▸ **PROBLEM REQUIREMENTS**: Copy out exactly the stretch below, from the line with "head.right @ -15" through the line with "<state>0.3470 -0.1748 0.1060", both included; the pictures stay out.

------ THE DATA

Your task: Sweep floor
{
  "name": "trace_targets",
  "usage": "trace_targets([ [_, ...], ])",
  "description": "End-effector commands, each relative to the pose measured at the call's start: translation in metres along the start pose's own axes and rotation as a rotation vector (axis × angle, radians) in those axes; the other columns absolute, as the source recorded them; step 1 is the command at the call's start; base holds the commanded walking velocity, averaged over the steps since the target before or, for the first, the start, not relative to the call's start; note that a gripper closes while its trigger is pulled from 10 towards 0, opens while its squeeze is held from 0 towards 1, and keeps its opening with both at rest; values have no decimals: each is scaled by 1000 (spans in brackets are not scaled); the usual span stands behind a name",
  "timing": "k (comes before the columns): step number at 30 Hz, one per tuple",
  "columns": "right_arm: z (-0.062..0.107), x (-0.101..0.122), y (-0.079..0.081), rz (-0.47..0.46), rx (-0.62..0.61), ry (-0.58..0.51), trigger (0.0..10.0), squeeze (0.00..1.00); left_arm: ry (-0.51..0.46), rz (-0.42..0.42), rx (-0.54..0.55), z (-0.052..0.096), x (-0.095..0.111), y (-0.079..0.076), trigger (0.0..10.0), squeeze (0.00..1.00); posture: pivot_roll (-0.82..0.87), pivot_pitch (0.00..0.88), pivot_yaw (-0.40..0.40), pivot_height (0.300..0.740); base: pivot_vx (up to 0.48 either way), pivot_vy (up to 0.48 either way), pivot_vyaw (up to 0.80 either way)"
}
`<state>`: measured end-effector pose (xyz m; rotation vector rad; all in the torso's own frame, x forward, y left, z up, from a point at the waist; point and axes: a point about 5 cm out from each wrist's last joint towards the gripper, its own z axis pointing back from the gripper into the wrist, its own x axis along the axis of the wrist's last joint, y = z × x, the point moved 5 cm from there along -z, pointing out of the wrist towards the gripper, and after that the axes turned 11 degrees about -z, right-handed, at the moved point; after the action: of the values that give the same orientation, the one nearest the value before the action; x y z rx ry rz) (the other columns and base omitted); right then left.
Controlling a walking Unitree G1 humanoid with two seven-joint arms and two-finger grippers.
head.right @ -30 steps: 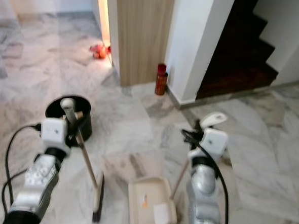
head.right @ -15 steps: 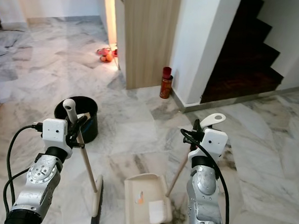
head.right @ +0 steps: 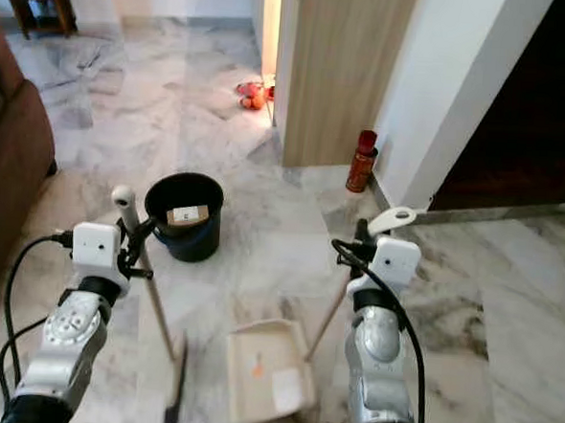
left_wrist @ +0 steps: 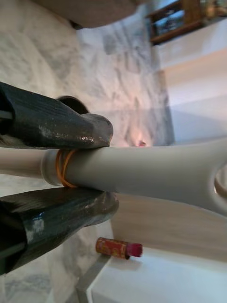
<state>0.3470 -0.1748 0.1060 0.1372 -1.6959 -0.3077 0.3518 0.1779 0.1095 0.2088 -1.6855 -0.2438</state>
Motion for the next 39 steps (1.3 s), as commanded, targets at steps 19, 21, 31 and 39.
trace_targets([
  [19,-3,10,-1,12,13,-33,10000,0,-50,-16,-9,-4,14,-5,10000,0,30,0,-24,740,255,0,273],
  [21,-2,8,-2,4,10,-26,10000,0,-50,-17,-8,-4,13,-5,10000,0,30,0,-24,740,259,0,0],
  [31,-1,8,3,18,35,-28,10000,0,-51,-18,-3,-3,14,-5,10000,0,31,0,-28,740,257,0,236],
  [39,-1,9,3,28,43,-29,10000,0,-49,-16,-1,-2,14,-5,10000,0,32,0,-30,740,257,0,312],
])
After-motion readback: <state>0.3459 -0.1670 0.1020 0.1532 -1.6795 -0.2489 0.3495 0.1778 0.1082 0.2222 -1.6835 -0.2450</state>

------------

▸ **WRITTEN ANSWER**:
head.right @ -15 steps: 
head.right @ +0 steps: 
left_wrist @ +0 steps: 
<state>0.3470 -0.1748 0.1060 0.1372 -1.6959 -0.3077 0.3518 0.1779 0.1095 0.2088 -1.6855 -0.2438</state>

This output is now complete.